I have a data frame containing ~900 rows; I'm trying to plot KDEplots for some of the columns. In some columns, a majority of the values are the same, minimum value. When I include too many of the minimum values, the KDEPlot abruptly stops showing the minimums. For example, the following includes 600 values, of which 450 are the minimum, and the plot looks fine:
y = df.sort_values(by='col1', ascending=False)['col1'].values[:600]
sb.kdeplot(y)
But including 451 of the minimum values gives a very different output:
y = df.sort_values(by='col1', ascending=False)['col1'].values[:601]
sb.kdeplot(y)
Eventually I would like to plot bivariate KDEPlots of different columns against each other, but I'd like to understand this first.
The problem is the default algorithm that is chosen for the "bandwidth" of the kde. The default method is 'scott', which isn't very helpful when there are many equal values.
The bandwidth is the width of the gaussians that are positioned at every sample point and summed up. Lower bandwidths are closer to the data, higher bandwidths smooth everything out. The sweet spot is somewhere in the middle. In this case bw=0.3
could be a good option. In order to compare different kde's it is recommended to each time choose exactly the same bandwidth.
Here is some sample code to show the difference between bw='scott'
and bw=0.3
. The example data are 150 values from a standard normal distribution together with either 400, 450 or 500 fixed values.
import matplotlib.pyplot as plt
import numpy as np
import seaborn as sns; sns.set()
fig, axs = plt.subplots(nrows=2, ncols=3, figsize=(10,5), gridspec_kw={'hspace':0.3})
for i, bw in enumerate(['scott', 0.3]):
for j, num_same in enumerate([400, 450, 500]):
y = np.concatenate([np.random.normal(0, 1, 150), np.repeat(-3, num_same)])

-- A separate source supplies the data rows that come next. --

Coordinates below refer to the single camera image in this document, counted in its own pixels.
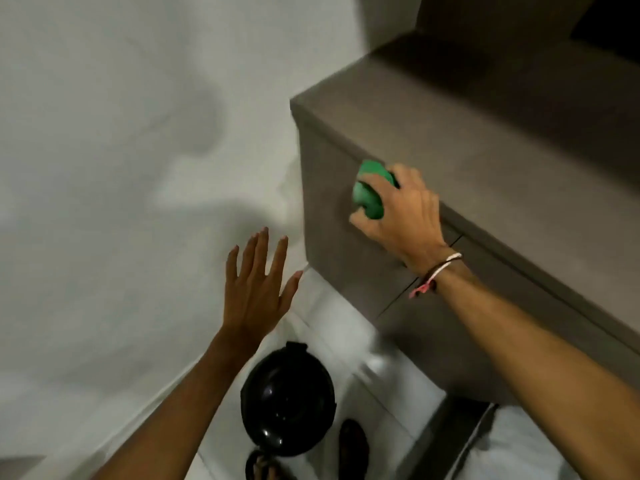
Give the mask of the grey-brown cabinet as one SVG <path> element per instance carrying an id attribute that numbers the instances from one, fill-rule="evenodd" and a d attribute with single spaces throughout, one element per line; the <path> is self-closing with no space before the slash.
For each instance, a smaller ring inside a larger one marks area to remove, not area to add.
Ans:
<path id="1" fill-rule="evenodd" d="M 640 0 L 422 0 L 414 30 L 290 108 L 310 265 L 437 387 L 516 403 L 348 223 L 366 159 L 420 170 L 476 276 L 640 391 Z"/>

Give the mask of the green sponge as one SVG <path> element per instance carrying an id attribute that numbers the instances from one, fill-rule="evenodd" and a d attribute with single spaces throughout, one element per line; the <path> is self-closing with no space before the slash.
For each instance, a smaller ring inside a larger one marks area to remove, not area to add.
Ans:
<path id="1" fill-rule="evenodd" d="M 364 174 L 375 174 L 383 177 L 392 184 L 396 189 L 400 188 L 395 175 L 379 161 L 364 160 L 356 174 L 356 181 L 352 190 L 352 201 L 358 207 L 364 210 L 368 219 L 378 220 L 384 215 L 383 203 L 380 196 L 369 184 L 361 180 Z"/>

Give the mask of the person's left forearm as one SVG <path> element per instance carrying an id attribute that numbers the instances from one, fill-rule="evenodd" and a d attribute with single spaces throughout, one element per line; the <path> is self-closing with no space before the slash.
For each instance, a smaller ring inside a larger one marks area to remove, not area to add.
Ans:
<path id="1" fill-rule="evenodd" d="M 229 387 L 262 338 L 223 325 L 194 367 L 92 480 L 185 480 Z"/>

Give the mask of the person's right hand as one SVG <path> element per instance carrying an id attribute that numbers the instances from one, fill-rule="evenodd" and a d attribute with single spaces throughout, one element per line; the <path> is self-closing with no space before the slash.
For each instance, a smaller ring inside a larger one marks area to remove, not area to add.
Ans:
<path id="1" fill-rule="evenodd" d="M 388 170 L 399 189 L 379 175 L 361 176 L 383 203 L 385 240 L 379 244 L 416 275 L 425 276 L 453 254 L 443 238 L 438 195 L 426 187 L 417 169 L 393 164 Z"/>

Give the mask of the person's left hand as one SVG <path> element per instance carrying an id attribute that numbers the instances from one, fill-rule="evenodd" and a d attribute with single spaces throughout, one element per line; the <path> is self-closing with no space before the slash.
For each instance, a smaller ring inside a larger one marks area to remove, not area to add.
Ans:
<path id="1" fill-rule="evenodd" d="M 257 235 L 252 234 L 237 258 L 238 281 L 234 293 L 225 295 L 221 332 L 233 344 L 252 353 L 260 347 L 284 317 L 280 315 L 280 295 L 288 281 L 284 279 L 289 238 L 277 242 L 270 268 L 264 281 L 254 283 L 254 252 Z"/>

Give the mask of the black lidded trash bin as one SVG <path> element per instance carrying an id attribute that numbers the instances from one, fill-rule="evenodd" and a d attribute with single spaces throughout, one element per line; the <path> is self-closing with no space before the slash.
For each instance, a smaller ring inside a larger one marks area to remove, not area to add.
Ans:
<path id="1" fill-rule="evenodd" d="M 290 458 L 313 449 L 332 427 L 337 404 L 331 376 L 308 345 L 288 341 L 250 371 L 241 416 L 251 441 Z"/>

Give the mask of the black sandal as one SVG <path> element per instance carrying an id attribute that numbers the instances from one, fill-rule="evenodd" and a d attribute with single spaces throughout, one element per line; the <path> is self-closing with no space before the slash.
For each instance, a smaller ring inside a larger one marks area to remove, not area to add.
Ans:
<path id="1" fill-rule="evenodd" d="M 278 460 L 255 449 L 245 462 L 245 480 L 285 480 L 286 473 Z"/>
<path id="2" fill-rule="evenodd" d="M 339 432 L 338 480 L 365 480 L 370 448 L 364 429 L 355 419 L 343 421 Z"/>

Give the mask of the white garment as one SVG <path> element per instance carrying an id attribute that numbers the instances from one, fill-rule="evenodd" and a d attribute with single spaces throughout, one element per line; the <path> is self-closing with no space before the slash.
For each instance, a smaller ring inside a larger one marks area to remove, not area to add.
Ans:
<path id="1" fill-rule="evenodd" d="M 492 404 L 445 480 L 581 480 L 517 406 Z"/>

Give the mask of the person's right forearm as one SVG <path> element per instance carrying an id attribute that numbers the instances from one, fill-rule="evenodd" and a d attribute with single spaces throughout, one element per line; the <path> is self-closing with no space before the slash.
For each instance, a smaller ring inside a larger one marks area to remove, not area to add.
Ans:
<path id="1" fill-rule="evenodd" d="M 453 253 L 435 289 L 582 480 L 640 480 L 640 393 L 479 282 Z"/>

sns.kdeplot(y, bw=bw, ax=axs[i, j])
axs[i, j].set_title(f'bw:{bw}; fixed values:{num_same}')
plt.show()
The third plot gives a warning that the kde can not be drawn using Scott's suggested bandwidth.
PS: As mentioned by @mwascom in the comments, in this case scipy.statsmodels.nonparametric.kde
is used (not scipy.stats.gaussian_kde
). There the default is "scott" - 1.059 * A * nobs ** (-1/5.), where A is min(std(X),IQR/1.34)
. The min()
clarifies the abrupt change in behavior. IQR
is the "interquartile range", the difference between the 75th and 25th percentiles.
Edit: Since Seaborn 0.11, the statsmodel
backend has been dropped, so kde's are only calculated via scipy.stats.gaussian_kde
.